SANDPOINT — A criminal charge against a Seattle man who crashed his boat into another vessel on Priest Lake are being dismissed because the state law he was cited under has been ruled unconstitutionally vague.
Todd Frederick Stauber was charged with grossly negligent operation of a vessel, a misdemeanor, after he collided broadside with an anchored cabin cruiser at Luby Bay on July 4, 2012.
A couple aboard the cabin cruiser escaped serious injury, although several people in Stauber’s boat were injured and required medical treatment, according to Bonner County marine deputy reports.
Stauber, 38, pleaded not guilty and his defense counsel, Sandpoint attorney Bryce Powell, moved to dismiss the case, arguing that the section of code his client was being prosecuted under was unconstitutionally vague.
The Idaho Safe Boater Act makes it unlawful to operate a vessel in a manner that endangers life, limb or property. However, the statute does not specify what is considered prohibited conduct.
Powell argued during a Jan. 9 hearing that the law is so overbroad that even lawful conduct could be deemed criminal. Powell lashed that argument to a 1958 Idaho Supreme Court case, state v. Pigge.
In Pigge, a motorist was convicted of negligent driving for operating a vehicle in a manner that endangered or was likely to endanger persons or property. But the high court ruled the statute unconstitutional and void for uncertainty because it contained no comprehensive standard of negligent driving.
Judge Debra Heise granted the defense motion after hearing oral arguments on Jan. 9 and taking the matter under advisement, court records show.

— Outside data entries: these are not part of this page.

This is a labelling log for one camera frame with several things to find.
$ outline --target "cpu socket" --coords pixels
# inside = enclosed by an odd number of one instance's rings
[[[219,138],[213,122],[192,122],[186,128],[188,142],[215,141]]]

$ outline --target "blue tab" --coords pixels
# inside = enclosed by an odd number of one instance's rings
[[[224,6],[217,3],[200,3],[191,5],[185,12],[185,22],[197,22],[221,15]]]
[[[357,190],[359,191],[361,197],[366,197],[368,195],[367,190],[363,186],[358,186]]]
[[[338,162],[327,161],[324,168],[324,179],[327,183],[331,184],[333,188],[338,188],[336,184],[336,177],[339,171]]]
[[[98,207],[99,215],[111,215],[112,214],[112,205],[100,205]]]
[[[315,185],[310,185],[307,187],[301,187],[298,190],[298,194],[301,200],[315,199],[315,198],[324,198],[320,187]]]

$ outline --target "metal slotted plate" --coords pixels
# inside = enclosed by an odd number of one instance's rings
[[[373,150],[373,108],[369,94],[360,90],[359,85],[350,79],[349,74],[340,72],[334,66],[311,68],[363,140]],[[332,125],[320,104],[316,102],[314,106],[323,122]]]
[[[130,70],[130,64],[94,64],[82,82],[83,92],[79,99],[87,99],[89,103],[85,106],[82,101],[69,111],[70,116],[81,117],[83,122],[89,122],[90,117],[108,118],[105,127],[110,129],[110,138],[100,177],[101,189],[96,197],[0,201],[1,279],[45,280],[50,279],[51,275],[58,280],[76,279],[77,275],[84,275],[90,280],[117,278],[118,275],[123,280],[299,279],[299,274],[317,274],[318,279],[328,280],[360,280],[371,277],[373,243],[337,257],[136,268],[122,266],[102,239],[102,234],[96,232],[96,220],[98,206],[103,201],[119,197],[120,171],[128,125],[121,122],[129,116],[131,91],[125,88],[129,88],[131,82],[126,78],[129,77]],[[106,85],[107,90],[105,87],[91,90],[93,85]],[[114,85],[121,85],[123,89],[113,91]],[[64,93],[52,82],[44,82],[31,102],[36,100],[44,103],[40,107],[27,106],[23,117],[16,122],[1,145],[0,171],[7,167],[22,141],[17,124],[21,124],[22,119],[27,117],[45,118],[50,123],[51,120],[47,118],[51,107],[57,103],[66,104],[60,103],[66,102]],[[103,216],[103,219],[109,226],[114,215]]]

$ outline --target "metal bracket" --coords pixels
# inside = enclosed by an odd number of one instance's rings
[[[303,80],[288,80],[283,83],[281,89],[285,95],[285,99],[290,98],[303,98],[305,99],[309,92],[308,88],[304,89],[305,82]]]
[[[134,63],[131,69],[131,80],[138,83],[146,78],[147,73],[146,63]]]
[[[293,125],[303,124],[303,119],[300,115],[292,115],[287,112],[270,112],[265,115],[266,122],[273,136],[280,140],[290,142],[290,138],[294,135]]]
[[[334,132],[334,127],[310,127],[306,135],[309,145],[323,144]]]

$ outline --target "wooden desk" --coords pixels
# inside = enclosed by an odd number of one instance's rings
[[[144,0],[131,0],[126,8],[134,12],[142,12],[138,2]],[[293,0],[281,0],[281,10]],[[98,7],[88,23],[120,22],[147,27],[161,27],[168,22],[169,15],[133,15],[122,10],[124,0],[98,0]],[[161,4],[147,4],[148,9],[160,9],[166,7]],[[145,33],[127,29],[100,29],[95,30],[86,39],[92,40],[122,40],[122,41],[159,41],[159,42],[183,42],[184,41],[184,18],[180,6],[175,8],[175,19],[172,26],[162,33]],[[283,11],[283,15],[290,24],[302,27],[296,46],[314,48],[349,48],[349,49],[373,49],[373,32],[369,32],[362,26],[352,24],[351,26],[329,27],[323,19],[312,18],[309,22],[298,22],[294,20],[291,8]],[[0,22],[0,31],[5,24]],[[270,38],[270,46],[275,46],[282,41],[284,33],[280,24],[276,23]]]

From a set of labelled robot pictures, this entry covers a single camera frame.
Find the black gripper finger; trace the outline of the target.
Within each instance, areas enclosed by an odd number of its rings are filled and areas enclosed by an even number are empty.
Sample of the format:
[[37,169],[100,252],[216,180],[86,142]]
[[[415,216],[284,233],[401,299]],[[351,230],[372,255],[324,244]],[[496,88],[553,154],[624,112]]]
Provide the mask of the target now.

Heise ruled that the negligent operation of a vessel statute fails to identify any general or specific acts that are prohibited. Stauber could have been driving carelessly, but a gust of wind or a wave could have also caused the collision, Heise said.
“As in Pigge, the statute in this case is so general and indefinite as to embrace not only acts properly and legally punishable, but also acts which cannot be punished,” Heise wrote in a dismissal order issued on Wednesday.
Heise noted that the Legislature amended the negligent driving statute after the Pigge ruling to include specific language defining the proscribed conduct and it has since withstood constitutional scrutiny. However, when lawmakers enacted the negligent operation of a vessel statute 35 years after the ruling in Pigge, they “inexplicably” used the same language that was held unconstitutional by the supreme court, Heise wrote.
The U.S. Supreme Court ruled in 1983 that statutes can be voided for vagueness if they fail to sufficiently define a criminal offense. Such statutes violate the due process clause of the U.S. Constitution’s 14th Amendment.
It is not clear if the state intends to appeal Heise’s ruling.
A message seeking comment from Bonner County Deputy Prosecutor Katie Murdock was not returned on Thursday.